- Genres: Pop, rock, Bollywood, hip hop, dance, R&B, film score
- Occupations: Composer, music director, singer, instrumentalist, record producer
- Years active: 2008–present

= Chirrantan Bhatt =

Indian composer

Chirraantan Bhatt is an Indian musician, composer, and singer. He has worked within Bollywood, the Indian film industry, and composed music for Telugu films. He is best known for his melody compositions, particularly in Hindi horror films.

He is a member of the Gujarati Bhatt family, film-makers and directors in Bollywood cinema, and is the grandson of Vijay Bhatt. He is the son of Arun Bhatt, a producer and director of Gujarati films.

Bhatt made his debut as a composer for the Hindi film Mission Istaanbul in 2008. His early career works include music for the films Shaapit, Haunted 3D, and 1920: Evil Returns. His later works include "Har Kisi Ko Nahin Milta" in Akshay Kumar's Boss, "Teri Meri Kahaani" and "Coffee Peete Peete" in Gabbar Is Back, "Bawra Mann" in Jolly LLB 2, and "Uska Hi Banana" in 1920: Evil Returns.

After Gabbar Is Back, the director Krish offered Bhatt the opportunity to score his Telugu venture, Kanche. The score won him two major awards in 2016: the GAMA Award in Dubai and the CineMAA Award in Hyderabad. He was also nominated for Best Music Director for Kanche by the Telugu Filmfare Awards. The film also won the National Award 2016 in the Best Regional Film category.

Bhatt later worked on another period film, Gautamiputra Satakarni, which was also directed by Krish and starred the Telugu actor Nandmuri Balakrishna. Bhatt impressed critics with his music and background score for this film.

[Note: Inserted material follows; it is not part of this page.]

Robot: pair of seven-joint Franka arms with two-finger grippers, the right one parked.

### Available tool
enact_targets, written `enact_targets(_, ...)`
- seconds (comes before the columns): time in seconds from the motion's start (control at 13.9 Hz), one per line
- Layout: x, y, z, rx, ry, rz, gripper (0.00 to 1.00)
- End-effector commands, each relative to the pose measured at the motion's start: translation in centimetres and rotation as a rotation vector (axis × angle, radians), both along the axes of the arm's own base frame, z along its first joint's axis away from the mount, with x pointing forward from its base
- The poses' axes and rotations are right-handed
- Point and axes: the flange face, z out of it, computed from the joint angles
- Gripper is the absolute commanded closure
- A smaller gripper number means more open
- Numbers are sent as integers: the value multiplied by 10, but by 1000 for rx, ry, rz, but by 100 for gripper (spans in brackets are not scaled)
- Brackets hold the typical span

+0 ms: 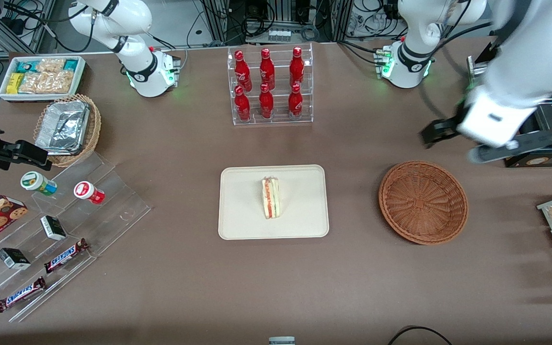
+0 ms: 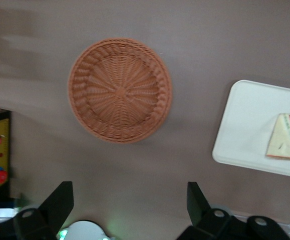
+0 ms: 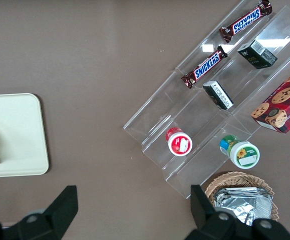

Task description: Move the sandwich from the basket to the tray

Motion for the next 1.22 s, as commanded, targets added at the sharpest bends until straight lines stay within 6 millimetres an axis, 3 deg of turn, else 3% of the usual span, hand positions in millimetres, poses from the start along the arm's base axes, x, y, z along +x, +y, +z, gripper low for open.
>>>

In 2018, Bhatt created the music and background score for Nandmuri Balakrishna's film Jai Simha. In particular, his song "Ammakutti Ammakutti" from the film became a hit. Chirrantan Bhatt has been nominated in the best Music Album category for the Filmfare Awards 2020 for his contribution to the Akshay Kumar film Kesari, and he won the Radio Mirchi award for the same. He also composed the music for Nandamuri Balakrishna's Telugu film "Ruler". Bhatt's Telugu film "Bimbisara" was acclaimed by both critics and audience alike. The film had three songs composed by Bhatt - "Eeswarude", "O Tene Palukula" and "Gulebakavali".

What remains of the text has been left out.